J. Edgar
Of all the sorry sacks of shit this country ever spawned, J. Edgar Hoover was the sorriest until Dick Cheney came along. Forget Benedict Arnold, forget all the other spies and traitors, Hoover presented the greatest threat to our constitution and freedoms than anyone else. Like all super-patriots, his real interest was personal power, and he accumulated it every year of his life, until he sat like a bloated, smelly, poisonous toad on enough illegally-gained tools of blackmail to pretty much destroy this country if he chose to do so. One of the few good things I can say that he ever did in his life was to destroy all that shit posthumously, through his ever-faithful personal secretary, Helen Gandy. And he didn’t even do that for his country, he did it because he hated Richard Nixon and didn’t want it all to fall into his hands. Hell, he hated pretty much everybody.
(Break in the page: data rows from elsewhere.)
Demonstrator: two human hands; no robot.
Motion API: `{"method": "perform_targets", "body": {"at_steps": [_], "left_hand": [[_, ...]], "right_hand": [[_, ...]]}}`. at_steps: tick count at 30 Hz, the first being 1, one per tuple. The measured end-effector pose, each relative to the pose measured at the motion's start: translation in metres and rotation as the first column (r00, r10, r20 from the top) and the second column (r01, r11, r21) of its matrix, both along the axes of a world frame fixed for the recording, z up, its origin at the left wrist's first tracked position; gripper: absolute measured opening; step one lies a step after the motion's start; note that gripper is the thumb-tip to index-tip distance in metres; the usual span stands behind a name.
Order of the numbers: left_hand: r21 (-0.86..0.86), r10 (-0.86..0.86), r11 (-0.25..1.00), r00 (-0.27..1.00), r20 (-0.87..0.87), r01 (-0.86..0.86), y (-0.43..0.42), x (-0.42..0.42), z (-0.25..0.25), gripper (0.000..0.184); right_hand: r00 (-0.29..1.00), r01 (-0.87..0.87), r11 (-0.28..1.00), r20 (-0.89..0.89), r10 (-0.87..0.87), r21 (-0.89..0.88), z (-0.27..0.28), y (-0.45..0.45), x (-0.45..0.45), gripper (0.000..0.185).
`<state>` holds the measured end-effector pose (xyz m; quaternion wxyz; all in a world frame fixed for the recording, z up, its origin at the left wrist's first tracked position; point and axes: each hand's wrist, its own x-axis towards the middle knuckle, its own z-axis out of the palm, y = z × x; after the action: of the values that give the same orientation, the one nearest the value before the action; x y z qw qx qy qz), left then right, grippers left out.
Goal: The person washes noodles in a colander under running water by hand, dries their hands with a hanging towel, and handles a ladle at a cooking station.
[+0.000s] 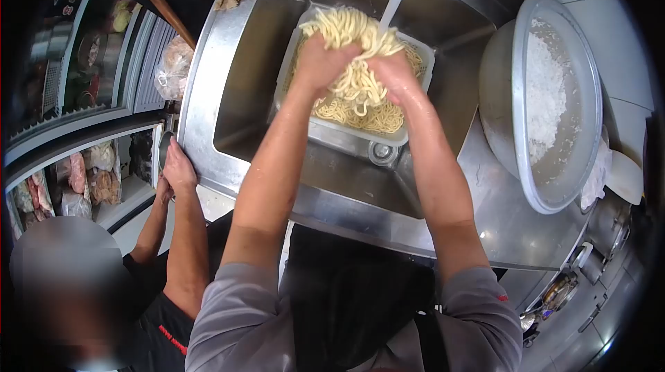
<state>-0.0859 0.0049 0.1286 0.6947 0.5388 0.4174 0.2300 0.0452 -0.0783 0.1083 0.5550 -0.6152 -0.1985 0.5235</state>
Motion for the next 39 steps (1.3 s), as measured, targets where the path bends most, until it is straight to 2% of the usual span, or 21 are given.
{"method": "perform_targets", "body": {"at_steps": [1, 3, 6, 9, 10, 12, 13, 14, 15, 16, 19, 20, 22, 25, 28, 31, 33, 34, 37, 38, 39], "left_hand": [[0.096, 0.007, 0.995, 0.986, -0.169, 0.009, 0.001, 0.006, -0.036, 0.048], [0.260, 0.064, 0.963, 0.868, -0.492, 0.076, -0.010, 0.016, -0.106, 0.050], [0.298, -0.023, 0.934, 0.864, -0.502, 0.198, -0.024, 0.018, -0.149, 0.049], [0.339, 0.027, 0.932, 0.907, -0.420, 0.129, -0.021, 0.030, -0.163, 0.041], [0.209, 0.058, 0.978, 0.954, -0.294, 0.005, -0.021, 0.038, -0.160, 0.036], [-0.102, 0.169, 0.980, 0.985, -0.040, -0.173, -0.018, 0.058, -0.151, 0.028], [-0.208, 0.219, 0.956, 0.975, 0.032, -0.208, -0.018, 0.066, -0.143, 0.026], [-0.317, 0.273, 0.920, 0.957, 0.096, -0.231, -0.020, 0.073, -0.135, 0.026], [-0.424, 0.329, 0.874, 0.932, 0.151, -0.239, -0.021, 0.077, -0.125, 0.027], [-0.501, 0.371, 0.827, 0.917, 0.146, -0.255, -0.022, 0.080, -0.109, 0.032], [-0.506, 0.462, 0.771, 0.886, 0.025, -0.388, -0.013, 0.080, -0.099, 0.036], [-0.436, 0.462, 0.801, 0.887, 0.014, -0.411, -0.013, 0.081, -0.096, 0.036], [-0.290, 0.465, 0.845, 0.885, -0.016, -0.449, -0.018, 0.080, -0.054, 0.037], [-0.265, 0.445, 0.875, 0.889, 0.110, -0.405, -0.015, 0.086, -0.026, 0.032], [-0.172, 0.425, 0.900, 0.894, 0.141, -0.400, -0.010, 0.093, 0.000, 0.033], [-0.199, 0.427, 0.900, 0.877, 0.222, -0.388, -0.008, 0.101, 0.022, 0.032], [-0.101, 0.414, 0.910, 0.893, 0.176, -0.402, -0.005, 0.103, 0.036, 0.030], [-0.053, 0.409, 0.912, 0.900, 0.148, -0.406, -0.003, 0.102, 0.039, 0.029], [-0.080, 0.429, 0.902, 0.854, 0.295, -0.425, 0.017, 0.102, 0.010, 0.026], [-0.106, 0.469, 0.882, 0.837, 0.282, -0.459, 0.020, 0.097, 0.001, 0.025], [-0.100, 0.529, 0.848, 0.834, 0.157, -0.520, 0.023, 0.092, -0.013, 0.025]], "right_hand": [[0.963, -0.039, 0.982, 0.254, 0.086, -0.186, -0.034, 0.005, 0.003, 0.035], [0.700, 0.032, 0.840, 0.612, 0.368, -0.541, -0.101, 0.001, 0.000, 0.035], [0.578, 0.041, 0.963, 0.792, 0.195, -0.267, -0.149, -0.021, -0.006, 0.031], [0.756, -0.112, 0.942, 0.589, 0.287, -0.315, -0.135, -0.025, 0.006, 0.030], [0.756, -0.078, 0.950, 0.603, 0.254, -0.303, -0.126, -0.020, 0.007, 0.029], [0.751, -0.001, 0.963, 0.636, 0.179, -0.270, -0.107, -0.009, 0.005, 0.028], [0.856, 0.140, 0.978, 0.516, -0.042, -0.153, -0.098, -0.001, 0.001, 0.025], [0.900, 0.295, 0.954, 0.353, -0.255, -0.062, -0.092, 0.007, -0.007, 0.024], [0.880, 0.453, 0.892, 0.159, -0.447, -0.002, -0.087, 0.014, -0.014, 0.023], [0.834, 0.550, 0.835, -0.071, -0.547, 0.016, -0.091, 0.022, -0.017, 0.021], [0.773, 0.566, 0.824, -0.360, -0.522, 0.022, -0.072, 0.024, -0.014, 0.019], [0.772, 0.576, 0.817, -0.350, -0.531, 0.032, -0.064, 0.028, -0.014, 0.020], [0.766, 0.597, 0.801, -0.330, -0.552, 0.045, -0.044, 0.034, -0.018, 0.022], [0.781, 0.607, 0.782, -0.293, -0.552, 0.145, -0.014, 0.040, -0.014, 0.025], [0.770, 0.636, 0.731, -0.254, -0.585, 0.245, 0.014, 0.046, -0.007, 0.029], [0.776, 0.631, 0.745, -0.186, -0.603, 0.217, 0.039, 0.047, 0.002, 0.026], [0.816, 0.578, 0.780, -0.148, -0.559, 0.241, 0.044, 0.050, 0.008, 0.025], [0.834, 0.551, 0.797, -0.129, -0.537, 0.248, 0.045, 0.051, 0.011, 0.025], [0.850, 0.510, 0.805, -0.036, -0.525, 0.303, 0.045, 0.062, 0.005, 0.027], [0.863, 0.475, 0.854, 0.076, -0.500, 0.213, 0.016, 0.075, 0.006, 0.024], [0.863, 0.484, 0.865, 0.095, -0.497, 0.133, -0.011, 0.080, 0.002, 0.022]]}}
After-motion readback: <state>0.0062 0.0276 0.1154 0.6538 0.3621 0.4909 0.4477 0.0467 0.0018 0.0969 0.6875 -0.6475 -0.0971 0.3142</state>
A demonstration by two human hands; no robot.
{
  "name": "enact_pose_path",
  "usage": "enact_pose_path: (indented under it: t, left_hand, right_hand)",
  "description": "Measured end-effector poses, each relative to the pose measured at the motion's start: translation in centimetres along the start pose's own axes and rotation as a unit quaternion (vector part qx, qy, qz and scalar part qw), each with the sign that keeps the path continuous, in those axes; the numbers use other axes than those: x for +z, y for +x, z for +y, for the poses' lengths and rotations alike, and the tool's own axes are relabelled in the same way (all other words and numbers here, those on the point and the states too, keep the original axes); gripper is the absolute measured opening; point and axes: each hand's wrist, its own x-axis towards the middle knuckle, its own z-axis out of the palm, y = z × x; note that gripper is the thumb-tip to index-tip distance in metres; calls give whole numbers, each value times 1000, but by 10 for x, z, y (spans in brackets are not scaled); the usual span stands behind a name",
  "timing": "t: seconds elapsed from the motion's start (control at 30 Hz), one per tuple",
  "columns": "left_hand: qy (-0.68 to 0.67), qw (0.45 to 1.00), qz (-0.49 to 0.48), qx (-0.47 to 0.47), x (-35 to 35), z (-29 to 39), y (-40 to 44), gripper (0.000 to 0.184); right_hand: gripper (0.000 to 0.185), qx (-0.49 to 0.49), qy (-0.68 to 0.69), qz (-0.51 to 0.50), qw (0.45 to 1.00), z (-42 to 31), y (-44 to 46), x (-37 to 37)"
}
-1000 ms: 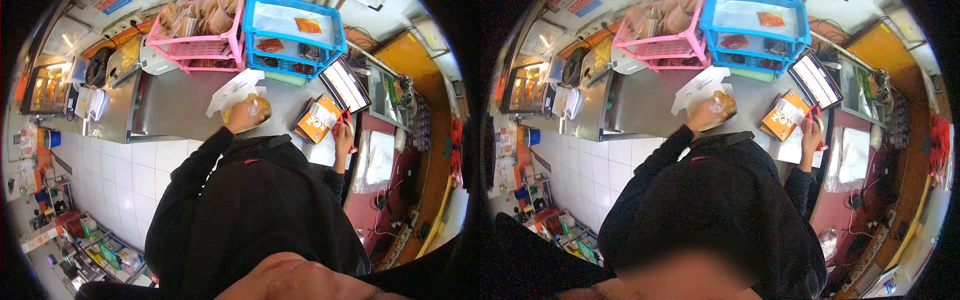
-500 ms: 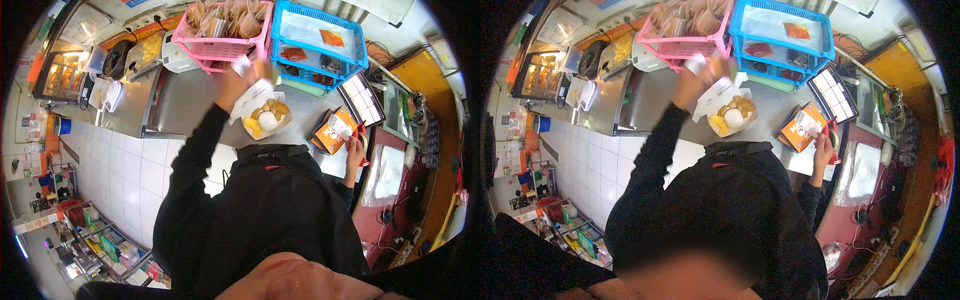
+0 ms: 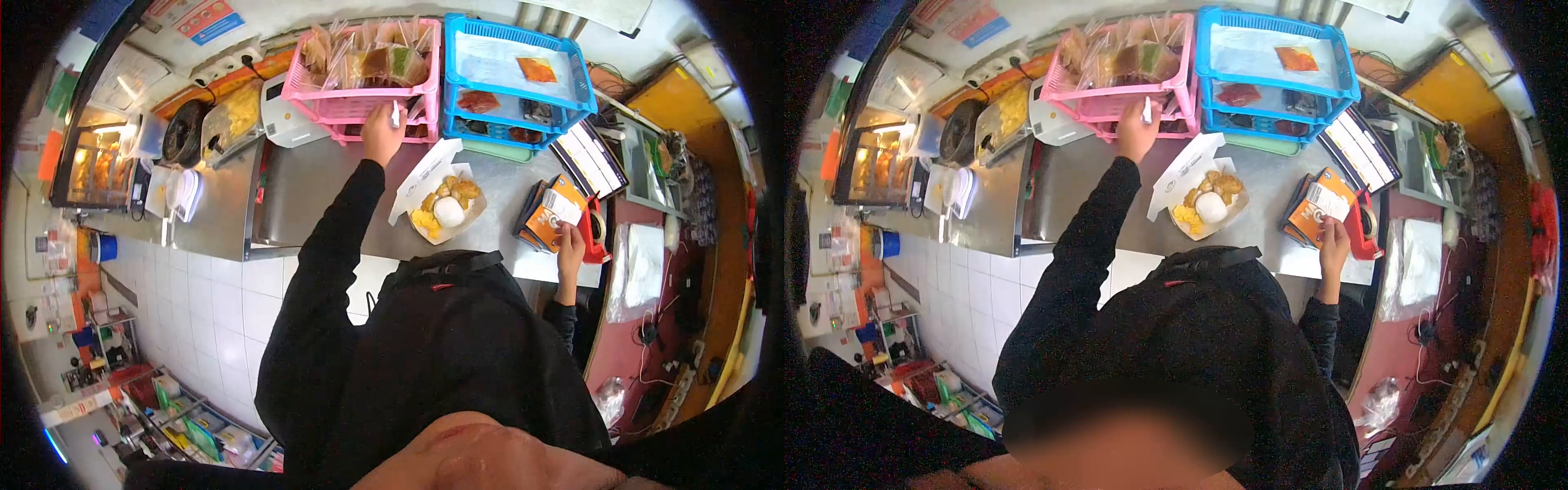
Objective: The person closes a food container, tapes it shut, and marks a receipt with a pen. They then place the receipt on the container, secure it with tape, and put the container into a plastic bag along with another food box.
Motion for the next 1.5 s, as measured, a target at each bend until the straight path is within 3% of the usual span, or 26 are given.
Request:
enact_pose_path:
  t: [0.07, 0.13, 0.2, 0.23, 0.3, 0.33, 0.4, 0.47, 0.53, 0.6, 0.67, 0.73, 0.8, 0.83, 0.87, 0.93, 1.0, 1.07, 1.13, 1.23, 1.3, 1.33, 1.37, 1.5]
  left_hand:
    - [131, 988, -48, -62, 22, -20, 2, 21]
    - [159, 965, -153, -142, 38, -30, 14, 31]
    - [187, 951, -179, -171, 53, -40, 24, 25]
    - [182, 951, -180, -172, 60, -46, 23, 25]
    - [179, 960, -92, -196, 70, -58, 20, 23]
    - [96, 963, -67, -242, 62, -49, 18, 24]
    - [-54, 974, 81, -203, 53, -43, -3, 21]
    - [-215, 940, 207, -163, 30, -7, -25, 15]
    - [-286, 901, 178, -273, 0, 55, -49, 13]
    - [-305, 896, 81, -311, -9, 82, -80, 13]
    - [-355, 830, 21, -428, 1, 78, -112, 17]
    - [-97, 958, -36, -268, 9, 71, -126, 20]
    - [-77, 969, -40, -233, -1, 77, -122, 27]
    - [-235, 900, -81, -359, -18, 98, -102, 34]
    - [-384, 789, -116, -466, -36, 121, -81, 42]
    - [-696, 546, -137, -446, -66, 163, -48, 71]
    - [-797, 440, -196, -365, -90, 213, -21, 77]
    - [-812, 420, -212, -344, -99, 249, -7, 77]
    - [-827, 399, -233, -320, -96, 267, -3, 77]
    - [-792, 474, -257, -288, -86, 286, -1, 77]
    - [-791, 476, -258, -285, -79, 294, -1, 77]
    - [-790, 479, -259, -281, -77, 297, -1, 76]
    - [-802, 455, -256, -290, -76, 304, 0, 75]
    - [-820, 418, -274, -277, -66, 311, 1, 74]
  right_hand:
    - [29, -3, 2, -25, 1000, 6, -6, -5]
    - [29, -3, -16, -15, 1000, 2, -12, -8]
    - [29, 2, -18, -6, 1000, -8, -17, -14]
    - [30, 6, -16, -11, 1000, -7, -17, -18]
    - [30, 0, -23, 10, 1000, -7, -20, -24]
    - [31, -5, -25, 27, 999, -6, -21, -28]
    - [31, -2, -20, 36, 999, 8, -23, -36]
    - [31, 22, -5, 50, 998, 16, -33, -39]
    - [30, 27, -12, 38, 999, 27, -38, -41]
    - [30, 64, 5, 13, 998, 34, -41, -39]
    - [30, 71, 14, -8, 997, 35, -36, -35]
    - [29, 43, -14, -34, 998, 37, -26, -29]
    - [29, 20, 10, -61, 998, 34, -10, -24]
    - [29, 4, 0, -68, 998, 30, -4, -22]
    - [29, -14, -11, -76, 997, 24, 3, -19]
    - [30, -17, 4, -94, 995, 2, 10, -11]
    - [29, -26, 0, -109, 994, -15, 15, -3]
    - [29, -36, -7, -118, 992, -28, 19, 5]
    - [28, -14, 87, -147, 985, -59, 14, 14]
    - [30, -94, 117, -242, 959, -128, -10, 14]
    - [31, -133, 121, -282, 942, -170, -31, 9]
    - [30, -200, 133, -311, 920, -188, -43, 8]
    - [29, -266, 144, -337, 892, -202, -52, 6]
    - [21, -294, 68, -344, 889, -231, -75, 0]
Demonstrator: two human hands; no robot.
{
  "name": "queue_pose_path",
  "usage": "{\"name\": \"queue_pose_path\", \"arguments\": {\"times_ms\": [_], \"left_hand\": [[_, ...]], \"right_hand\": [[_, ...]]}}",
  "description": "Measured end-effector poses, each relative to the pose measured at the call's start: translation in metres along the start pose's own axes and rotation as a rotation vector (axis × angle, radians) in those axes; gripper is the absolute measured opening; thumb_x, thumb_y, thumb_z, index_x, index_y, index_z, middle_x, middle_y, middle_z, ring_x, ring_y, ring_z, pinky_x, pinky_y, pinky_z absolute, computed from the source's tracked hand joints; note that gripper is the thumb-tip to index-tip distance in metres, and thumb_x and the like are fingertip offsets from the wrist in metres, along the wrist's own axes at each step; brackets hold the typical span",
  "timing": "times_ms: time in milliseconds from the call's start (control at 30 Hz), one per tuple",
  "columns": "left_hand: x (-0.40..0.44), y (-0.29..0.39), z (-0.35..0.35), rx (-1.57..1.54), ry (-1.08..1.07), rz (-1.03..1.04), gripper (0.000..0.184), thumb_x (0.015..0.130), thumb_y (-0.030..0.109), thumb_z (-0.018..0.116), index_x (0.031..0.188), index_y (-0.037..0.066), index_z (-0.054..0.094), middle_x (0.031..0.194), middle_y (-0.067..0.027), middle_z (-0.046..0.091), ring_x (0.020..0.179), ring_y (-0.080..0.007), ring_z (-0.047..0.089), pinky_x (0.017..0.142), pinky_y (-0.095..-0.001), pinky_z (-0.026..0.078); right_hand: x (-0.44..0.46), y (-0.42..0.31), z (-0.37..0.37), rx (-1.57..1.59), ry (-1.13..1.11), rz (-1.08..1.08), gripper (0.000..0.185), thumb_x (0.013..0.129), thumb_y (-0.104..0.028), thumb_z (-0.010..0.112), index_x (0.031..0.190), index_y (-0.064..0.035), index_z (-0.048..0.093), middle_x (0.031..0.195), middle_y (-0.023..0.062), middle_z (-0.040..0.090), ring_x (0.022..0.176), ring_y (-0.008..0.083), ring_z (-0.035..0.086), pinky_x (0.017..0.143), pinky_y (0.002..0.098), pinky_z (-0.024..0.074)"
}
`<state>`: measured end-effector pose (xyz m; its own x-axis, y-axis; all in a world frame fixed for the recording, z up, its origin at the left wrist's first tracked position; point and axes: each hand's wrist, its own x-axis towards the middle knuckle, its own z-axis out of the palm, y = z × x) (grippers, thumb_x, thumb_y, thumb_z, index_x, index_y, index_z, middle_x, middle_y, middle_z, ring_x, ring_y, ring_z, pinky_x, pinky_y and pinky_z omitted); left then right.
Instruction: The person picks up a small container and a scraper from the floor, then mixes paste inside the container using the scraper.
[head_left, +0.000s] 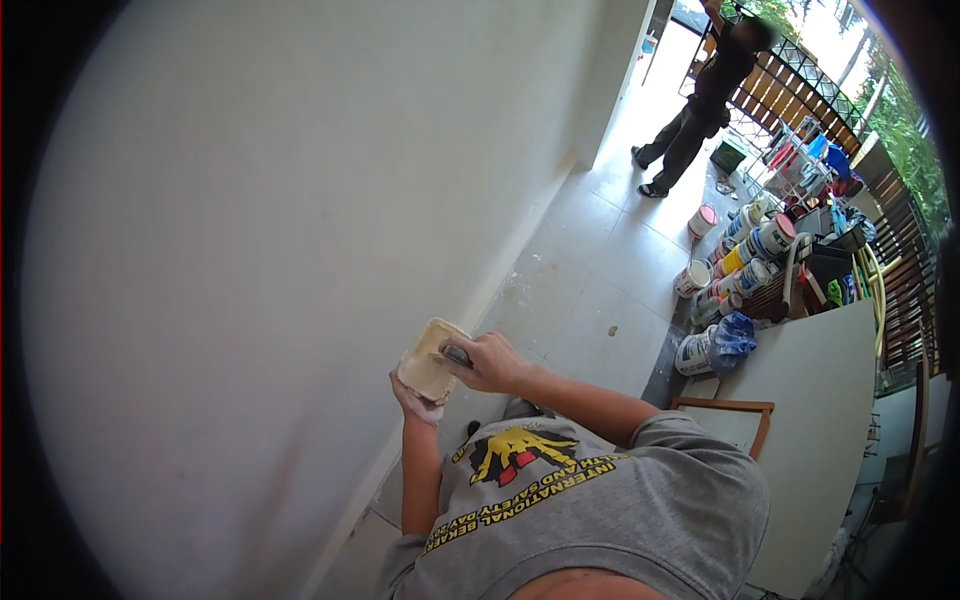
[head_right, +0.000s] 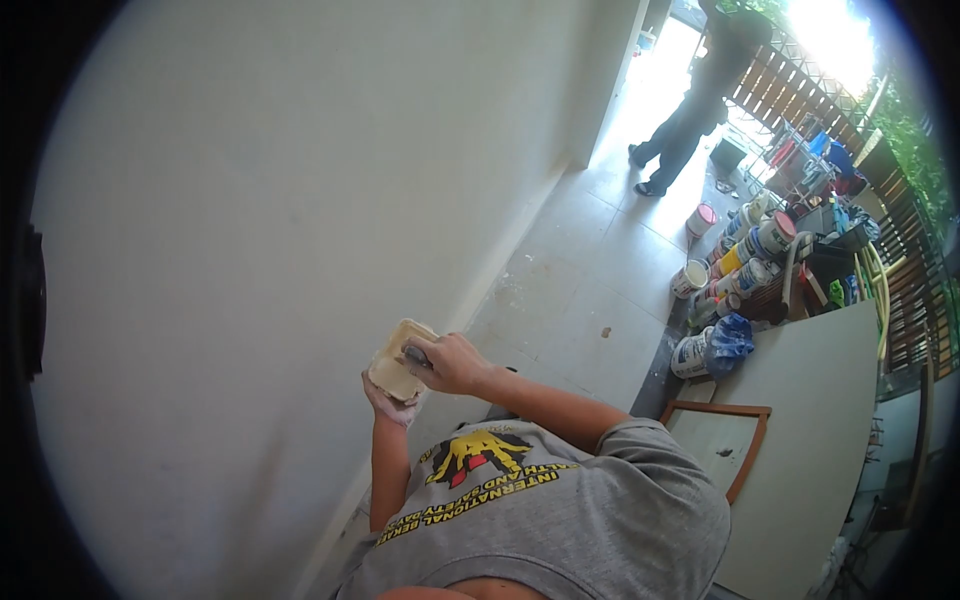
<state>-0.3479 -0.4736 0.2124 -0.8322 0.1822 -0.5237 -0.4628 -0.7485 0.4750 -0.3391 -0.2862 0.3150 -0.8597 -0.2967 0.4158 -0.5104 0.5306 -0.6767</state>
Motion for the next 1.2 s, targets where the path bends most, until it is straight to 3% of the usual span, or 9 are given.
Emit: {"name": "queue_pose_path", "arguments": {"times_ms": [200,300,367,433,500,600,867,967,1200], "left_hand": [[0.004,-0.002,-0.008,-0.043,-0.017,0.018,0.059,0.093,0.059,0.034,0.126,0.018,0.062,0.104,-0.0023,0.070,0.076,-0.0206,0.069,0.041,-0.0309,0.048],[0.014,0.005,-0.036,-0.087,-0.342,-0.061,0.059,0.093,0.059,0.034,0.126,0.018,0.062,0.107,-0.0032,0.070,0.085,-0.0221,0.070,0.050,-0.0365,0.054],[-0.004,0.000,0.003,-0.100,0.027,0.096,0.060,0.093,0.060,0.034,0.125,0.018,0.062,0.107,-0.0052,0.070,0.083,-0.0237,0.070,0.051,-0.0393,0.055],[0.003,0.003,-0.009,-0.081,0.011,0.057,0.061,0.094,0.060,0.031,0.126,0.018,0.062,0.109,-0.0066,0.070,0.086,-0.0241,0.070,0.052,-0.0399,0.056],[0.012,0.007,-0.041,-0.150,-0.401,-0.040,0.062,0.095,0.058,0.029,0.126,0.016,0.062,0.109,-0.0076,0.070,0.086,-0.0240,0.071,0.047,-0.0372,0.054],[-0.019,0.010,0.024,-0.039,0.101,0.127,0.062,0.096,0.056,0.028,0.126,0.014,0.062,0.107,-0.0074,0.070,0.083,-0.0224,0.072,0.040,-0.0297,0.047],[-0.016,0.011,0.012,0.014,0.000,0.083,0.063,0.096,0.056,0.026,0.127,0.013,0.061,0.107,-0.0076,0.071,0.082,-0.0208,0.072,0.037,-0.0230,0.040],[-0.015,0.018,0.015,0.031,0.040,0.061,0.063,0.096,0.057,0.027,0.127,0.014,0.061,0.106,-0.0073,0.071,0.080,-0.0200,0.072,0.037,-0.0226,0.039],[-0.007,0.009,-0.009,0.025,-0.062,0.025,0.066,0.096,0.059,0.025,0.129,0.015,0.062,0.107,-0.0042,0.070,0.080,-0.0175,0.071,0.040,-0.0233,0.044]], "right_hand": [[-0.005,0.005,0.011,-0.007,0.037,-0.032,0.017,0.091,-0.021,0.072,0.099,-0.0089,0.065,0.059,0.0129,0.063,0.052,0.0345,0.063,0.050,0.0426,0.0493],[-0.003,0.006,0.021,0.081,0.095,-0.032,0.018,0.091,-0.022,0.071,0.099,-0.0084,0.064,0.061,0.0147,0.064,0.055,0.0380,0.064,0.052,0.0452,0.0502],[-0.004,0.000,0.020,0.111,0.111,-0.017,0.016,0.090,-0.020,0.072,0.099,-0.0083,0.065,0.060,0.0151,0.063,0.055,0.0381,0.064,0.051,0.0439,0.0507],[0.002,0.003,0.022,0.068,0.073,-0.036,0.015,0.090,-0.019,0.073,0.096,-0.0076,0.066,0.060,0.0155,0.062,0.054,0.0374,0.065,0.050,0.0423,0.0515],[0.005,0.001,0.017,0.176,0.182,-0.023,0.013,0.094,-0.016,0.070,0.099,-0.0041,0.068,0.064,0.0166,0.064,0.054,0.0256,0.068,0.050,0.0357,0.0506],[0.014,0.002,0.013,0.115,0.061,0.052,0.012,0.095,-0.014,0.069,0.098,-0.0026,0.068,0.066,0.0120,0.067,0.052,0.0180,0.065,0.051,0.0305,0.0492],[0.008,0.001,0.007,0.200,0.146,0.043,0.011,0.094,-0.013,0.070,0.097,-0.0027,0.068,0.064,0.0116,0.065,0.054,0.0148,0.062,0.055,0.0285,0.0489],[0.017,0.000,0.017,0.181,0.069,0.176,0.019,0.094,-0.021,0.070,0.093,-0.0028,0.068,0.065,0.0185,0.066,0.061,0.0356,0.069,0.056,0.0372,0.0525],[0.019,-0.009,0.025,0.135,0.070,0.176,0.019,0.094,-0.021,0.070,0.093,-0.0022,0.068,0.066,0.0176,0.066,0.061,0.0321,0.067,0.056,0.0367,0.0517]]}}
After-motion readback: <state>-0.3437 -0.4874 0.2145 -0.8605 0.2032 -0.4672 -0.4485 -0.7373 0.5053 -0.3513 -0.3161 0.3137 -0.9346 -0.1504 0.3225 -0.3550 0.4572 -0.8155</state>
I can understand why Leonardo DiCaprio wanted to play this part. Any actor would revel in it. I find it a little harder to see why Clint Eastwood wanted to make it. To make a biography of someone so loathsome … I couldn’t do it. And it’s difficult for me to enjoy a film about someone I hate so much—I still haven’t seen Oliver Stone’s W. and I probably never will. That rat bastard is still alive. But it’s a good movie, within the limitations of the genre. It hopscotches over his life from his first days at the Bureau of Investigation, when they weren’t even allowed to carry firearms, to his death. We see him in all his horrible paranoia and egomania, get glimpses of all the things he did to undermine all our civil rights, and all the lies he told. (These lies are presented as facts, until near the end there is a summing up, and we see what actually happened.) One of the tools government uses to justify its existence is fear, and Hoover was a master at it. Fear of communists, fear of Negroes, fear of pathetic nobodies like the Weathermen. During times of fear most people are eager to jettison their civil rights in the name of staying safe, as we’ve seen once more in the last decade, when 9/11 proved such a godsend to the masters of war and fear. Hoover would have known exactly how to make the most of it.
With Hoover, there is always the question of homosexuality and cross-dressing. How would Eastwood handle this? After all, in spite of all the allegations, there exists no proof that he ever donned an evening gown. I think his homosexuality (I can’t bring myself to use the word “gay” when describing him) is pretty much given … but how are you going to show that? Fairly obliquely, as it turns out. We’ll never know just how far Hoover and Clyde Tolson expressed their mutual love, but the scene where it is spelled out as opposed to being just hinted at struck me as a plausible scene. Oddly enough, the only thing I can find to admire about Hoover is the only thing in his life that he was certainly deeply ashamed of: his love for Tolson. These days, who cares if he was … okay, gay … who cares if he wore women’s clothing? But like many other self-hating gay men of that generation (such as that prick Roy Cohn), he made up for it by hating queers all the more, going after them legally and with blackmail with exaggerated fervor, and possibly never admitting even to himself that he was “one of them.”